*What to do*. Go through the data and tally the lines that include "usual". The reply is that number alone.

*Supplied entries*.
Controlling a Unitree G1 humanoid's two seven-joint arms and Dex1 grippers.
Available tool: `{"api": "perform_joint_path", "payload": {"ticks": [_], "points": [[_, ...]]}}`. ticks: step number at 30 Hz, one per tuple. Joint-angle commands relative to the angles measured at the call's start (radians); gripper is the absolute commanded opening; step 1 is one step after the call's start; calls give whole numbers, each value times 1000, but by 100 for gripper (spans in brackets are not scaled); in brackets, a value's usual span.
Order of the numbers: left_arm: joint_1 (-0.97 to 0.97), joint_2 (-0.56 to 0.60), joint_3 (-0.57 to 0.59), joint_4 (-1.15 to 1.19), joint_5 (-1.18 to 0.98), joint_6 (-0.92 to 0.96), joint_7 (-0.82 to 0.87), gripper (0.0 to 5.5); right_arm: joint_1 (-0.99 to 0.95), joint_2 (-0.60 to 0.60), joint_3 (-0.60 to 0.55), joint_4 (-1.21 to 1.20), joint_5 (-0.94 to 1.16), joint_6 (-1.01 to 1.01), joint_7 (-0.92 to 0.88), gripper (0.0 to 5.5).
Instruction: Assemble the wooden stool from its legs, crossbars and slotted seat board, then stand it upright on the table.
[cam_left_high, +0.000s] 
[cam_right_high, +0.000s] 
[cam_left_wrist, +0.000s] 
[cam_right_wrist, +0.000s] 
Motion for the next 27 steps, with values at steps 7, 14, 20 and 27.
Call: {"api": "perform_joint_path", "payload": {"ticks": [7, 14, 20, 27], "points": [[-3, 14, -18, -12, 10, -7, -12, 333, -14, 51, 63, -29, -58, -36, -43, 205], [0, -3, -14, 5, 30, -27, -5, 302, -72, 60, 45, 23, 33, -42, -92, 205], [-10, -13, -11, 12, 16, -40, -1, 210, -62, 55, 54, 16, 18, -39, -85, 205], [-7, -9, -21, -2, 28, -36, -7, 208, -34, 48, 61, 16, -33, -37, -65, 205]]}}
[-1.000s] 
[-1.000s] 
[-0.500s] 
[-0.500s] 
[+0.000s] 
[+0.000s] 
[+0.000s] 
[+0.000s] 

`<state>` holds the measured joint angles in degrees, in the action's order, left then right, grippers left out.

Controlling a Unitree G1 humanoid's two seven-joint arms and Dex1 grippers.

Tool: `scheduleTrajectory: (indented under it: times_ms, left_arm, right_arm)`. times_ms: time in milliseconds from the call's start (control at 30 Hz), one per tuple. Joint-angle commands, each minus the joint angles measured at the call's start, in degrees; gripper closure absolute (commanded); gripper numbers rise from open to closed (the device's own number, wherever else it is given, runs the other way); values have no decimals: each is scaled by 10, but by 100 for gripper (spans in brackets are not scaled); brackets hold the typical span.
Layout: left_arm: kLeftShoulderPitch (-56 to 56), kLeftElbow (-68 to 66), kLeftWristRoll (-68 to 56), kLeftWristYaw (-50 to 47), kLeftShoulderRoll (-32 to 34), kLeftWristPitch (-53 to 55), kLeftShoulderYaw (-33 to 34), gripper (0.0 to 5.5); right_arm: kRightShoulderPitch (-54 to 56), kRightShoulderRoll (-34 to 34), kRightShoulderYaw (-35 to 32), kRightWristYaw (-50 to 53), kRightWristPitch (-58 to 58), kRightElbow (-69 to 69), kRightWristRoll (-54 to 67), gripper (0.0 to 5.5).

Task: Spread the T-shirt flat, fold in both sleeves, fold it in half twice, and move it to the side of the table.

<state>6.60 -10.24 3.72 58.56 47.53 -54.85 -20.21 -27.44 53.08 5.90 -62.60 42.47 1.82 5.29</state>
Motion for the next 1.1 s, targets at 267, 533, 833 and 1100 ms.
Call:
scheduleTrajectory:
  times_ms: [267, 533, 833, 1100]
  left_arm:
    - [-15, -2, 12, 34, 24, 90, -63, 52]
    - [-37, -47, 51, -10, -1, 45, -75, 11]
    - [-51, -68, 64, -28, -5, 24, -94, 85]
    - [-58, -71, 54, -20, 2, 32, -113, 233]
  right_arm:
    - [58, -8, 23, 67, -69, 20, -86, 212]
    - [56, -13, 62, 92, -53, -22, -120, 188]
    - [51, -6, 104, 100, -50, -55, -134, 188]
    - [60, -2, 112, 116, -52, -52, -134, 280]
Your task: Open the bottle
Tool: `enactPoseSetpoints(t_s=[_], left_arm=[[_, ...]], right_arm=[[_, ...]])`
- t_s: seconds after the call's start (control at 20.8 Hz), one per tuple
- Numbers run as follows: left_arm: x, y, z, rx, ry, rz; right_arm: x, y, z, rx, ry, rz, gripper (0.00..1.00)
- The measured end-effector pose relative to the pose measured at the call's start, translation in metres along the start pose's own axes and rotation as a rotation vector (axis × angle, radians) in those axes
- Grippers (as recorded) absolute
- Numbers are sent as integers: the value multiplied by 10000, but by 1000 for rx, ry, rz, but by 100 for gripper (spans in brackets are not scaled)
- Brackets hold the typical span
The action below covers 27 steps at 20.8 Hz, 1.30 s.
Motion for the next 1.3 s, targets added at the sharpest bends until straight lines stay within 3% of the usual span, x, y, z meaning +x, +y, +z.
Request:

*Reply*. 2